Exercise brief:
Below is some data. Retype exactly the lines starting at the one with "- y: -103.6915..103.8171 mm" and ending at the one with "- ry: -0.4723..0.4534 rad".

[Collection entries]
====
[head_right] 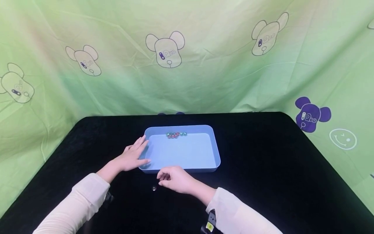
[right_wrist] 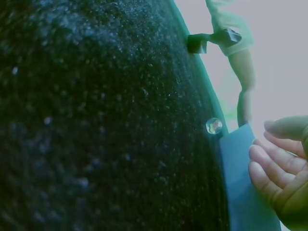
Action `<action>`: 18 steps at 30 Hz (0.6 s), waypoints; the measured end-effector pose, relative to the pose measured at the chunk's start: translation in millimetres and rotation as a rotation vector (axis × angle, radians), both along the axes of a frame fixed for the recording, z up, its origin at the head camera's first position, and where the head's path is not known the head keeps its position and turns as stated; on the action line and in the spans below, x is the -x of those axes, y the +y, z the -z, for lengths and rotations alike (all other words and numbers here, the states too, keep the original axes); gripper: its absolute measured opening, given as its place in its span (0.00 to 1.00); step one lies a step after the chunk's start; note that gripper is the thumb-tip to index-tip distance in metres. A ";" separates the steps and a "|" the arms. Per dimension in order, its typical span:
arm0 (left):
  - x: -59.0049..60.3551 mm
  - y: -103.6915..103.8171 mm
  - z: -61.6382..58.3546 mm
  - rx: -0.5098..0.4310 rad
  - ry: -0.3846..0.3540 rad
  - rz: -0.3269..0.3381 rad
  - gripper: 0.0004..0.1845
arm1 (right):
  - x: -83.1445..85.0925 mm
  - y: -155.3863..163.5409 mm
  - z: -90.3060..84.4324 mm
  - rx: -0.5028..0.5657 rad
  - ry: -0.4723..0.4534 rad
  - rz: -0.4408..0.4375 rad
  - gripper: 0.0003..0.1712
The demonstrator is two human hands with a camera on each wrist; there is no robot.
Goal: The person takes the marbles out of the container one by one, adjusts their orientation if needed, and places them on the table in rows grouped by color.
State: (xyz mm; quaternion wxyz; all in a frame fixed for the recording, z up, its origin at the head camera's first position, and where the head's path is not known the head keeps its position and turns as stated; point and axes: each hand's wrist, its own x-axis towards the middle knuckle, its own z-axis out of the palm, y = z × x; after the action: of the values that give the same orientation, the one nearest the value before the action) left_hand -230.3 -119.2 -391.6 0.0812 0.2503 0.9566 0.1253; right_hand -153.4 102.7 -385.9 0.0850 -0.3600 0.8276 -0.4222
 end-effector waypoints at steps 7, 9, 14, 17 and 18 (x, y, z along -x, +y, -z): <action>1.0 -0.1 0.9 -0.001 0.007 0.001 0.43 | 1.7 5.0 -1.5 0.032 -0.047 0.011 0.06; 1.2 0.1 1.0 0.000 0.007 -0.002 0.43 | 2.1 6.3 -2.5 0.038 -0.053 0.014 0.06; 1.0 0.7 0.8 0.003 0.000 -0.008 0.43 | 2.2 9.1 -5.8 0.051 -0.064 0.038 0.07; 0.8 0.8 0.8 0.004 -0.002 -0.008 0.43 | 2.4 10.5 -7.5 0.065 -0.054 0.044 0.07; 0.8 0.9 0.8 0.005 -0.001 -0.008 0.43 | 2.7 10.9 -7.8 0.068 -0.054 0.047 0.07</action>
State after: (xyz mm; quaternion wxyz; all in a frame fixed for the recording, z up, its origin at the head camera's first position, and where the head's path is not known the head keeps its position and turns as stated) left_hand -231.0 -118.4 -392.4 0.0817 0.2462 0.9579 0.1233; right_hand -156.1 113.6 -378.1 0.0852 -0.3317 0.8184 -0.4614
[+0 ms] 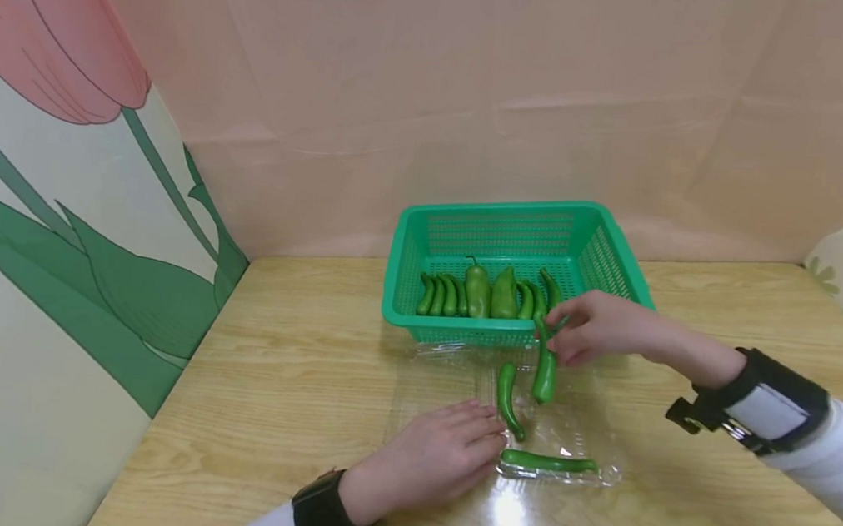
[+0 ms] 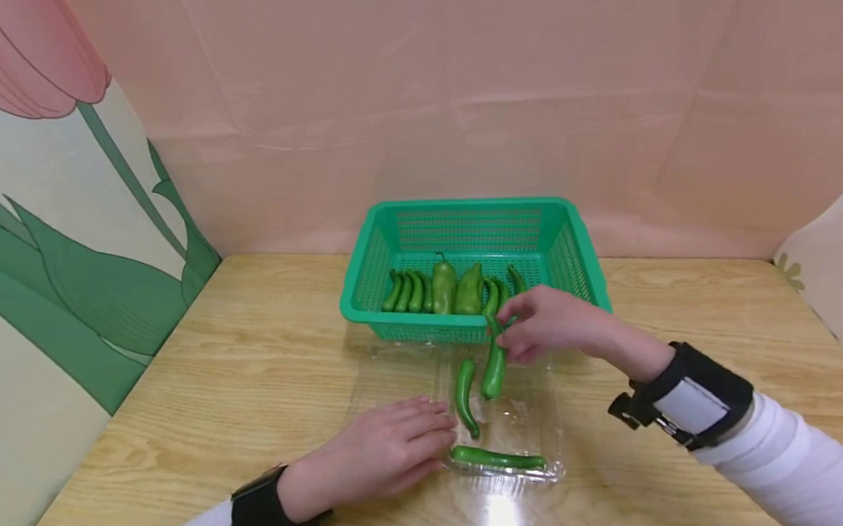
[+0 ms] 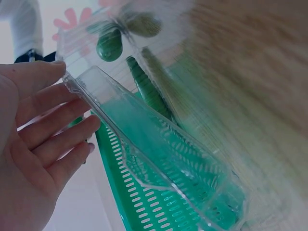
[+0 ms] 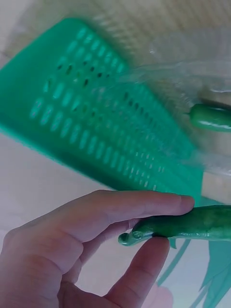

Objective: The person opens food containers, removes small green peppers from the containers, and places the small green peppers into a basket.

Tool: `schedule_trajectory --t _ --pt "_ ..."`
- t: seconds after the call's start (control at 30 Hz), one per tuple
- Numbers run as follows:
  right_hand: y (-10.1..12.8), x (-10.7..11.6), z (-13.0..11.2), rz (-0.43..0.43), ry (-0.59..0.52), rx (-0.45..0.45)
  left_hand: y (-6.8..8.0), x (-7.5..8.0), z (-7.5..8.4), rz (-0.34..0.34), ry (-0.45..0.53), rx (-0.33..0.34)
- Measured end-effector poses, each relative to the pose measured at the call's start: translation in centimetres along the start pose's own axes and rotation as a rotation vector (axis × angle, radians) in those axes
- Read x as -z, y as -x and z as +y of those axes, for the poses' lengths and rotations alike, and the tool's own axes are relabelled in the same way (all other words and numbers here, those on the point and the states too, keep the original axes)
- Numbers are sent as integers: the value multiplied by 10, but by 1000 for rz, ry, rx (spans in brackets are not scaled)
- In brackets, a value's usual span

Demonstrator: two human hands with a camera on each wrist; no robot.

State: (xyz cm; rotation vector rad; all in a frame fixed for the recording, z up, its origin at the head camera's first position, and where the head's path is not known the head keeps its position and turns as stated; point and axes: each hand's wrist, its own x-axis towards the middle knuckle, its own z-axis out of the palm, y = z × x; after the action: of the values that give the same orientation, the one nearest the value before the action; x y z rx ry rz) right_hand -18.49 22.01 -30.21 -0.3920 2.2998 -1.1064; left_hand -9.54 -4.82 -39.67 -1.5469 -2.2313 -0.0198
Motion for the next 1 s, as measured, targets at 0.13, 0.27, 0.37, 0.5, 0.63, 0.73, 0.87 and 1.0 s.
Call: schedule_trajectory --t 0.13,0.27,0.37,0.5,0.63,0.73,0.87,1.0 --pt "-2 11 -5 12 22 -17 0 0 0 -7 4 3" --pt "-6 22 -8 21 19 -33 0 0 0 -16 7 7" --pt "-10 28 -10 34 41 -39 0 -1 0 -19 10 9" --pt "-16 36 -13 63 67 -45 0 -1 1 -27 12 10" --pt "-25 45 -16 83 50 -55 0 -2 0 -29 10 10" --pt "-32 52 -18 98 41 -62 0 -2 0 -25 8 9" --pt "-40 62 -21 115 42 -70 0 -2 0 -22 11 8" --pt "-46 70 -23 114 29 -87 0 -2 1 -23 7 10"
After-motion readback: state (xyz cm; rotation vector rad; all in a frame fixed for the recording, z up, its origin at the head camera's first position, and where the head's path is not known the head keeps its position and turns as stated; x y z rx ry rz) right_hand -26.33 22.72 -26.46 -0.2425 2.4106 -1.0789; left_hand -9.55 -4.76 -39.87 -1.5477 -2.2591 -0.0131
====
Reply to the exercise:
  - y: -103.6915..103.8171 mm
  - z: -61.6382..58.3546 mm
  - rx: -0.5098..0.4310 rad
  - ry: -0.3846..0.3540 rad
  - rz: -0.3269..0.3381 rad
  - gripper: 0.0004..0.1845
arm1 (right):
  - x: -83.1445..85.0925 mm
  - y: -155.3863..163.5409 mm
  - z: -90.3060..84.4324 mm
  - rx: -0.5028..0.5657 rad
  - ry: -0.4723..0.4534 rad

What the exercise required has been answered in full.